New undiagnosed Autoimmune disease.. who's this?






Prior to seeing our RE we had a total of at least 3 known chemical pregnancies. WHY? If we only knew. Could it have been because of a high DNA fragmentation rate in the sperm? Would love to know, unfortunately Dan decided not to follow up because Liam was conceived. Could it be due to my Thyroid anti-bodies being high? MAYBE. So many questions and no answers. One thing I do know is that we were tested for everything under the sun or so we thought. I was tested for multiple Autoimmune disorders, but one that I should have been. It is so wild to me to think why this one wasn't tested for (IGg & Transglutaminase). Maybe the fact that I mentioned I was afraid I had a gluten intolerance, but no one believed I had Celiacs disease as my symptoms were so "mild". Guess what.. I have Celiacs Disease for at least 6+ years.  Undiagnosed Celiacs Disease can lead to recurrent miscarriages and infertility. WOW! Paying all this money to try and conceive a baby with science and it could have failed multiple times because I wasn't a strict gluten free person because I didn't actually fully understand all that it entailed. ONE crumb, you know like ONE sperm is all it takes. ONE crumb that is gluten-filled can cause my body to attack itself. I had so much inflammation in my body that it makes Liam an even bigger miracle. We have had at least one chemical Pregnancy since Liam. Anyways, I finally had a doctor listen to me and said, "why not its a simple blood test. Let's test you!" So- everyone was shocked to find out how high my levels were. I cried and felt like I was going to starve. Don't worry I am doing well as a strict gluten free Celiac and not starving. Since September 2019, I know have Celiacs Disease in addition to Hashimoto's Thyroiditis (Hypothyroidism). Having these two together is extremely common and most women that develop Hashimoto's go on to develop CD.

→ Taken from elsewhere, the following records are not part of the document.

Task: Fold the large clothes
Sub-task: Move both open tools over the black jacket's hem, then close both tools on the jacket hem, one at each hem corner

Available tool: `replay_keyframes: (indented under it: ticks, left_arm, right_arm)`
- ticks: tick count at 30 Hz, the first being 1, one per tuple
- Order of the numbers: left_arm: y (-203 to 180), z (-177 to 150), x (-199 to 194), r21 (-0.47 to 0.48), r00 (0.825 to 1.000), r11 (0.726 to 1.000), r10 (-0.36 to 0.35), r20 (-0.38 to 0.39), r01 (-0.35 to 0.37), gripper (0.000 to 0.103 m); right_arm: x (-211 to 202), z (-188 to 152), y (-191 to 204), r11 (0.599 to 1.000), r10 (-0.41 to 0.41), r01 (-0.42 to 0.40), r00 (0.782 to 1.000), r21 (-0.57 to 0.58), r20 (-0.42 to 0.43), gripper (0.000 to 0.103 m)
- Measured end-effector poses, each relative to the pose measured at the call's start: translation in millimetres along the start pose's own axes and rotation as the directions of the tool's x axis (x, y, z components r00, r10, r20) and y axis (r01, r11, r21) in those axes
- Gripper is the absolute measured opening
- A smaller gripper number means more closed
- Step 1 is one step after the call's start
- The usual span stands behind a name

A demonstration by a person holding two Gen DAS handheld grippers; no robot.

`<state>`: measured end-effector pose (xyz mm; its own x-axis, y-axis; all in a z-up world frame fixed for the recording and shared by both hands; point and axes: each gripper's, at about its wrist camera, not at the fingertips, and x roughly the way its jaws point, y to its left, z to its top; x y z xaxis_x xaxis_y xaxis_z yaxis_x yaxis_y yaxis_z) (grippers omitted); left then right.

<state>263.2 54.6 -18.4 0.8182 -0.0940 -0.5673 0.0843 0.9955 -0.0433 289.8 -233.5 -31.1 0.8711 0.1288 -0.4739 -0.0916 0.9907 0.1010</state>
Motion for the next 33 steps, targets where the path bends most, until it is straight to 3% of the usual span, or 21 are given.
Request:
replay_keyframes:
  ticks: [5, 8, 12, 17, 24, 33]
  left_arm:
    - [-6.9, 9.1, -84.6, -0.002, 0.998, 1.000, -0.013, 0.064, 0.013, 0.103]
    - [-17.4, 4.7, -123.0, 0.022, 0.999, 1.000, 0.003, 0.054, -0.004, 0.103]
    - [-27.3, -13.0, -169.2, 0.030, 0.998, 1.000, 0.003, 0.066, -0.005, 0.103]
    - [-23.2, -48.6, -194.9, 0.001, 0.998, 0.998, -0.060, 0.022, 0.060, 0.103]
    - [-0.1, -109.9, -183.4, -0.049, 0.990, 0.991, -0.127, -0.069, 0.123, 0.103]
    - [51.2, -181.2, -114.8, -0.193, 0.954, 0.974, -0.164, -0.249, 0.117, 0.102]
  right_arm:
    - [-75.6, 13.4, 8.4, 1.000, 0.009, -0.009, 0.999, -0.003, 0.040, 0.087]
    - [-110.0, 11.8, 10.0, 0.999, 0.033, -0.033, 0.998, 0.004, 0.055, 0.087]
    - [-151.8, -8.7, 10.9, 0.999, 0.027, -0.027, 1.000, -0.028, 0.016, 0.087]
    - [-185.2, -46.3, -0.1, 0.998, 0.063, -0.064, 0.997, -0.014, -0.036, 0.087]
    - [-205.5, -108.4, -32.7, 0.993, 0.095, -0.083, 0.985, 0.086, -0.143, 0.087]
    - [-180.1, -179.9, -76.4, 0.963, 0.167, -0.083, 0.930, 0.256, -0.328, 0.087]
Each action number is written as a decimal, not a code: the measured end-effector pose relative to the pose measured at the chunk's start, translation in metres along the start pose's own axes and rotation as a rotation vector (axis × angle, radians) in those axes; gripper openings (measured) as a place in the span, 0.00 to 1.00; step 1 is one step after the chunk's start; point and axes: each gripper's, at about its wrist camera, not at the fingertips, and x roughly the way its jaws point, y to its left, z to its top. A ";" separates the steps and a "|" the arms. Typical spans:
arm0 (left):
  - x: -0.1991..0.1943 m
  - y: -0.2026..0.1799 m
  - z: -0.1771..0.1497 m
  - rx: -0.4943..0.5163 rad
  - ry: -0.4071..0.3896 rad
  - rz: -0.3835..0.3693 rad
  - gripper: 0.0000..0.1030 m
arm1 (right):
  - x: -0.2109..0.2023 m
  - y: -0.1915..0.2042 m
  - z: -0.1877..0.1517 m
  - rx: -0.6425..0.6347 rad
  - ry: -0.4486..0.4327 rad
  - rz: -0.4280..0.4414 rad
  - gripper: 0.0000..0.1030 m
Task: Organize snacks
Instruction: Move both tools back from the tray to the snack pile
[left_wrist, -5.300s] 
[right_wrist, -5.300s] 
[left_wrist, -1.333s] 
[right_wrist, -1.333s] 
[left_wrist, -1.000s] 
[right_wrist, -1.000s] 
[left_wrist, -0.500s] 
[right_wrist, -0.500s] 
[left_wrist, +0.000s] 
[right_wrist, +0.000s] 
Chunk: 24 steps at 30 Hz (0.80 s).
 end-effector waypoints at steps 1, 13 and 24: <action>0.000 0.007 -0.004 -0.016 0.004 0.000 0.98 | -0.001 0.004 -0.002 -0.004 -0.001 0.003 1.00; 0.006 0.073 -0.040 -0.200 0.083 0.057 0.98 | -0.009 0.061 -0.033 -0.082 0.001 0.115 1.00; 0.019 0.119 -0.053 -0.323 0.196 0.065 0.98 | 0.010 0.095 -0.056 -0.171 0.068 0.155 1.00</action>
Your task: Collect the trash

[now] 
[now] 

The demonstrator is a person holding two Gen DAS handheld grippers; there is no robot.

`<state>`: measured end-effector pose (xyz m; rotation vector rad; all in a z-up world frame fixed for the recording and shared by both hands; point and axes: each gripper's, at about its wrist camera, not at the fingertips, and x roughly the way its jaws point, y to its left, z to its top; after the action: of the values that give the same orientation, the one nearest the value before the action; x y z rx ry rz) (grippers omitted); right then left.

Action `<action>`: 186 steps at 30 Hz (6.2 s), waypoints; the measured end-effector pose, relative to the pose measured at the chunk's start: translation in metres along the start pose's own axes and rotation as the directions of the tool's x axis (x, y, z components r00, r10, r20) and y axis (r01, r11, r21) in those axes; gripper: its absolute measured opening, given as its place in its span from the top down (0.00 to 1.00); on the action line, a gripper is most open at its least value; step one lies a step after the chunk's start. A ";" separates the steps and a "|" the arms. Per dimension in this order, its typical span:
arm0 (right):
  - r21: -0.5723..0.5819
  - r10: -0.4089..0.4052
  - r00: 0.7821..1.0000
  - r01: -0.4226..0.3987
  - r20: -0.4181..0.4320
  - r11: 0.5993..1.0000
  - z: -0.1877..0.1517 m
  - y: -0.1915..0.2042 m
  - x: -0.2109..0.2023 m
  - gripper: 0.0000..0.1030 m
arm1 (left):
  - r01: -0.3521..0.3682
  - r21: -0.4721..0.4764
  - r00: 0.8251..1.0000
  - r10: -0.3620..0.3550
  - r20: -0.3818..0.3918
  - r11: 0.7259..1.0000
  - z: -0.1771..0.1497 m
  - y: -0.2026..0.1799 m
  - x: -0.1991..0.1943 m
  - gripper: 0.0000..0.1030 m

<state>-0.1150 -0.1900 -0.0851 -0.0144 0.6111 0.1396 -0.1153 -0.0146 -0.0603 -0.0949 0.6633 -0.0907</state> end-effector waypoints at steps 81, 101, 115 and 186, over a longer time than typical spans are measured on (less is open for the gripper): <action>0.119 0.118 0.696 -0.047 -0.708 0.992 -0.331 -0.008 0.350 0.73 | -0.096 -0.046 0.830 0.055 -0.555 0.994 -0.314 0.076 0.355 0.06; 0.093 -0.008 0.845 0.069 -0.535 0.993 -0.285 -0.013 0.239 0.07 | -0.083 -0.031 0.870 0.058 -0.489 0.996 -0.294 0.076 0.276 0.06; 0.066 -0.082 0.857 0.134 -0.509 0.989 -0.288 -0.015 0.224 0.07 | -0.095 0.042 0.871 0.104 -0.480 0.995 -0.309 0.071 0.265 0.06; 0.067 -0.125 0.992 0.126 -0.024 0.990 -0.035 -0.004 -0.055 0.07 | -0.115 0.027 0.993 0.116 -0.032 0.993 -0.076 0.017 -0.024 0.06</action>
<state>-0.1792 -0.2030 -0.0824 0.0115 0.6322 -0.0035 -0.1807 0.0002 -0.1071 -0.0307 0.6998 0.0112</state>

What does this mean for me and our infertility trek? Well, I have heard by my GI specialist that I will be so fertile once I am strict GF. Newsflash- we had multiple concerns. Hopefully then this increases our changes every month and maybe my body will stop rejecting each tiny miracle. This is another bump in the road or another twist on the infertility roller coaster, but nothing that will stop us from hoping to complete our family however that may happen. We are grateful every day for being blessed with Brielle, Liam and all that we have been through.